验证流水线 / Verification Pipeline

Every derivation passes through 5 levels of verification. 每次推导都经过五层验证:

Level 1: SymPy symbolic   — identity checks, FOC/SOC, Hessian / 符号恒等式检验
Level 2: Monte Carlo      — 10,000 random parameter sets / 万组随机参数
Level 3: SageMath CAS      — independent engine cross-check / 独立引擎交叉验证
Level 4: Lean 4            — formal proof template generation / 形式化证明模板
Level 5: QED Multi-Agent   — Proposer + Critic + Judge / 多Agent对抗验证

架构 / Architecture

┌─────────────────────────────────────────┐
│  LLM Agent (Claude / GPT)               │
│  负责规划推导、选择工具、解释结果           │
│  Requires: API Key                       │
└──────────────┬──────────────────────────┘
               │ MCP Protocol
               ▼
┌─────────────────────────────────────────┐
│  Math Agent Framework (this repo)        │
│  All computation runs locally             │
│  全部本地计算                               │
│                                          │
│  ┌──────────┐ ┌──────────┐ ┌──────────┐ │
│  │Derivation│ │Verification│ │Output    │ │
│  │SymPy     │ │5-level    │ │MD/LaTeX  │ │
│  │NumPy     │ │MonteCarlo │ │DOCX/JSON │ │
│  │QuantEcon │ │SageMath   │ │Lean4     │ │
│  │Analysis  │ │MultiAgent │ │Visual    │ │
│  │PDE       │ │           │ │          │ │
│  └──────────┘ └──────────┘ └──────────┘ │
│                                          │
│  Harness: Skills + Prompts + ToolRouter  │
│  CLI · MCP Server · Python SDK           │
└──────────────────────────────────────────┘

12 engines · 60+ MCP tools · 6 skills · 5 builtin models 12个引擎 · 60+个MCP工具 · 6个技能 · 5个内置模型


自定义模型 (~50行) / Custom Model

from models.base_model import BaseModel, derivation_step

class WaveguideModel(BaseModel):
    name = "waveguide"
    description = "Optical waveguide mode derivation / 光波导模式推导"

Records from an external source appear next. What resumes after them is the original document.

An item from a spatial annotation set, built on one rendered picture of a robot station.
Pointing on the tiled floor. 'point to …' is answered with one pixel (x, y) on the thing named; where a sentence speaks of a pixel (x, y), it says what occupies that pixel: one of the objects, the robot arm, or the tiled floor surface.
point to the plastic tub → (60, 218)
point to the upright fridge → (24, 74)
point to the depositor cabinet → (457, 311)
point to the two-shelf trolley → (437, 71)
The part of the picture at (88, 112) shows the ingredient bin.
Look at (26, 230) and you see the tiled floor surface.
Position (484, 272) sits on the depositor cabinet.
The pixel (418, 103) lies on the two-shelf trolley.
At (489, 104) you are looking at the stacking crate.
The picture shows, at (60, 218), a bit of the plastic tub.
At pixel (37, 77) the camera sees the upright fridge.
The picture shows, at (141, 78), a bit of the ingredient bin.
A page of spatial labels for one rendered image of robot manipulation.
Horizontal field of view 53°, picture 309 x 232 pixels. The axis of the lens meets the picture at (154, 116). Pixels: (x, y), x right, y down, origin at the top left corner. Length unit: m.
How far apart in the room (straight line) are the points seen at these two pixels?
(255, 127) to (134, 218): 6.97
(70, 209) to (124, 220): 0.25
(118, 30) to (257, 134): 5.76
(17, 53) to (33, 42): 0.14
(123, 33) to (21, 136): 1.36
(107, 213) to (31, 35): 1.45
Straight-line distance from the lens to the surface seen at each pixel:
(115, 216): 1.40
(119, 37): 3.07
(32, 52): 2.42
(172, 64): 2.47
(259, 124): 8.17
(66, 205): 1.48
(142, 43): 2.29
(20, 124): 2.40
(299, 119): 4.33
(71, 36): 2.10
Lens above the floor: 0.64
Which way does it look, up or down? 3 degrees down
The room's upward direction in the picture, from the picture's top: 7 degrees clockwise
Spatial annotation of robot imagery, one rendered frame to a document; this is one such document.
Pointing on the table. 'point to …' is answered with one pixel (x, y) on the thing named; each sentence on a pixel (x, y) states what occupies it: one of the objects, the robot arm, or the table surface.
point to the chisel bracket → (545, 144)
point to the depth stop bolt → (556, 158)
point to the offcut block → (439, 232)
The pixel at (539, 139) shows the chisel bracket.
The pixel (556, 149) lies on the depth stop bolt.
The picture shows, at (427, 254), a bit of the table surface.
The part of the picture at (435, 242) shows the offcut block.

    def define_symbols(self, engine):
        engine.declare_symbols({"x": None, "n1": {"positive": True},
                                 "k0": {"positive": True}, "beta": {"real": True}})

    def define_equations(self, engine):
        return {"helmholtz": "diff(E(x),x,2) + (n1**2*k0**2 - beta**2)*E(x)"}

    @derivation_step(1, "Solve waveguide mode / 求解波导模式", tools=["SymPy"])
    def step1_solve(self, engine, params):
        pass  # ~3 lines of derivation code / ~3行推导代码

可靠性 / Reliability

Test Suite / 测试套件 Count / 数量 Status / 状态
Engine unit tests / 引擎单元测试 7 ✅ All pass / 全部通过
Model system tests / 模型系统测试 6 ✅ All pass / 全部通过
Analysis tests / 分析学测试 20+ ✅ All pass / 全部通过
PDE tests / 偏微分方程测试 8 ✅ All pass / 全部通过
Harness tests / 编排系统测试 6 ✅ All pass / 全部通过

Roadmap / 路线图

  • SymPy symbolic engine + Builder API / 符号引擎
  • Numerical verification (Monte Carlo, grid search) / 数值验证
  • 5-level verification pipeline / 五层验证流水线
  • ODE/PDE solving (analytical + numerical) / 常微分/偏微分求解
  • Analysis engine (limits, series, integrals) / 分析学引擎
  • SageMath cross-validation / SageMath交叉验证
  • QuantEcon dynamic optimization / 动态优化
  • Multi-agent adversarial verification (QED) / 多Agent验证
  • Lean 4 formal proof templates / 形式化证明
  • MCP server (60+ auto-registered tools) / MCP服务器
  • Harness system (skills, prompts, routing) / 编排系统
  • Wolfram Engine backend
  • Jupyter notebook widgets
  • Graph-based mathematical reasoning / 图数学推理
  • Multi-step proof planning / 多步证明规划
  • PyPI publication / PyPI发布

MCP 集成 / MCP Integration

claude mcp add-json math-agent-framework '{
  "command": "python",
  "args": ["-m", "mcp.mcp_server"],
  "env": {}
}' -s local

Automatically registered tools include: model derivation, verification, analysis, unified pipeline, and harness orchestration. 自动注册工具包括:模型推导、验证、分析、统一流水线、编排调度。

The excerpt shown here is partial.